- Czas potrzebny na przeczytanie tego tekstu to około 1 minuta i 36 sekund.
Bardzo słabo zaczął swoją czwartą kadencję Jacek Majchrowski. W zasadzie jedynym jego sukcesem to spacyfikowanie Rady Miasta Krakowa, co jednak nie do końca jest dobre. Traci przez to alibi na nieudolność rządzenia. Już nie będzie mógł, jak było z pomysłem na dwa miejskie stadiony, mówić, że to radni takie rozwiązanie wymyślili.
Ostatni rok poprzedniej kadencji też nie należał do udanych. Nadal głębokim cieniem wisi nad nim sprawa beztroskiego podejścia do Zimowych Igrzysk Olimpijskich. Mieszkańcy słusznie zaprotestowali, ale grupka miejskich urzędników z wiceprezydent Sroką i jedna z posłanek zdążyli wydać kilka publicznych milionów. Dotację trzeba było Ministerstwu Sportu i Turystyki zwrócić z miejskiej kasy. I odbyło się to cicho i bezboleśnie dla „bohaterów” całej finansowej afery. Urzędnicy roztrwonili – mieszkańcy oddali. Komunikat magistratu w tej sprawie wyglądał następująco:
Miasto otrzymało z MSiT prawie 4 mln zł dotacji. Pieniądze zostały wydane zgodnie z przeznaczeniem i rozliczone, ale – mimo to – ministerstwo nakazało zwrócić dotację. Po pierwszej decyzji MSiT Miasto złożyło do ministerstwa wniosek o ponowne rozpatrzenie sprawy, ale ten został odrzucony. Zgodnie z art. 16 § 1 Kpa druga decyzja ministerstwa jest ostateczna i podlega wykonaniu. Miasto oddało więc 4 184 054 mln złotych dotacji (wraz z odsetkami), ale nadal nie zgadza się z decyzją MSiT i dlatego wniosło skargę na decyzję do sądu administracyjnego. Jednocześnie Miasto domaga się od MSiT zwrotu drugiej transzy dotacji w wysokości 963 tysięcy złotych. Sprawa trafiła do sądu rejonowego i jest w toku.

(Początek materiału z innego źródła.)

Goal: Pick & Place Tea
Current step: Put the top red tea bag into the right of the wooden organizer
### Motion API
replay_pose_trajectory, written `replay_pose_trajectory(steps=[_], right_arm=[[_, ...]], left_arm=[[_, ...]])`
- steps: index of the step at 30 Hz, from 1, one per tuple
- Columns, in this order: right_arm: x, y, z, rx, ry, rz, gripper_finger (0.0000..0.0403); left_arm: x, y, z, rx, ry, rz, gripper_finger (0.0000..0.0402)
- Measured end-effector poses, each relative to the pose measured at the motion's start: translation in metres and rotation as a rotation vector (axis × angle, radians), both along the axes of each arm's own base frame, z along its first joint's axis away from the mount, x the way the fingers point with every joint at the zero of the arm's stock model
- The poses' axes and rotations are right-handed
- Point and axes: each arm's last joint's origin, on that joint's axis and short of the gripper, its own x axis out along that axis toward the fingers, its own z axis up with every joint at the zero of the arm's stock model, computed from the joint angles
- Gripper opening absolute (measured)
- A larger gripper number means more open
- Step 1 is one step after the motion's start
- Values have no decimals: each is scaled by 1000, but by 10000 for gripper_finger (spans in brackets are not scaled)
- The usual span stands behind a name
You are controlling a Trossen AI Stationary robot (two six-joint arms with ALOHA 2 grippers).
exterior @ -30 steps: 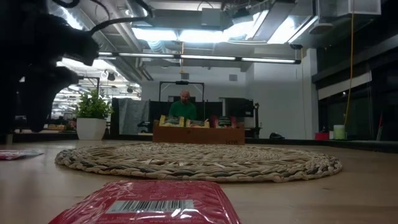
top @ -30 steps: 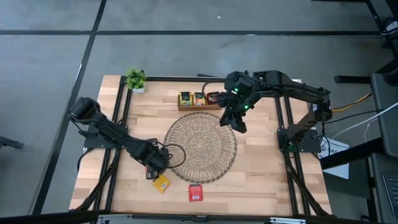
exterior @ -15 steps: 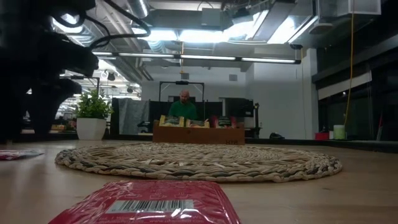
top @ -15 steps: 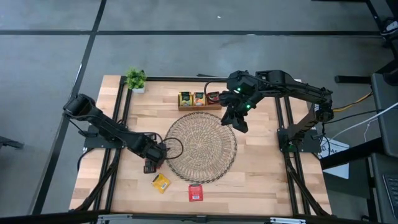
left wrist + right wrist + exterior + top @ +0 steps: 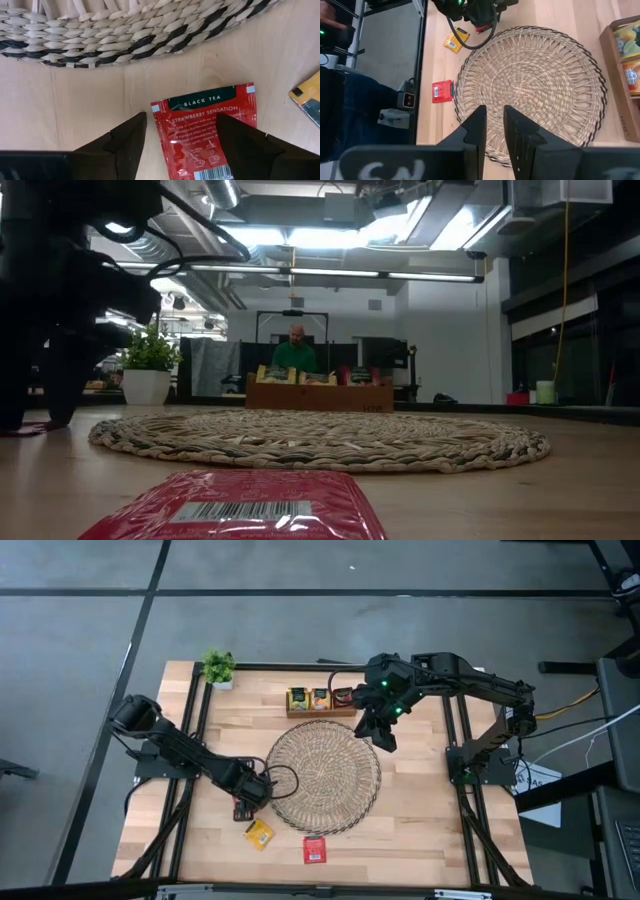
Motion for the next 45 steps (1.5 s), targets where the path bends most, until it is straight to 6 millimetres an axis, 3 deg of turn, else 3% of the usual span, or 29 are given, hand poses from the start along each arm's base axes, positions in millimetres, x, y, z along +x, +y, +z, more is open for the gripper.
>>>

Skoro już jesteśmy przy sądownictwie administracyjnym to Kraków, oprócz tej sprawy z MSiT, ma już za sobą dwie porażki na innych polach. Wpierw WSA zakwestionował konkursy na stanowiska kierownicze w miejskiej oświacie i na dobrą sprawę wszystkie je powinno się powtórzyć. Ten przypadek wystawia jak najgorsze świadectwo miejskim prawnikom.
Takim drugim przypadkiem okazał się sposób uchwalania Planów Zagospodarowania Przestrzennego w Krakowie. Kolejna, kompromitująca porażka tym razem prezydenta, jego zastępcy p. Koterby i radnych miejskich. Za chwilę okaże się, że miasto zostanie wydane na łup deweloperów i wszędzie zabudowane.
Ostatnio wyszło też, że krakowskie MPK zostało bezczelnie „okantowane”, na kwotę 15 mln, przez wykonawcę linii tramwajowej Lipska – Dworcowa. Inne, tańsze, materiały budowlane będą powodować, że inwestycja jeszcze nie zacznie normalnie działać a już będzie wymagać remontu. Tak, jak ARENA, która będzie przerabiana lub jak osławione ICK, gdzie roboty zakończono na tyle, że można je było „odtrąbić” jako przedwyborczy sukces.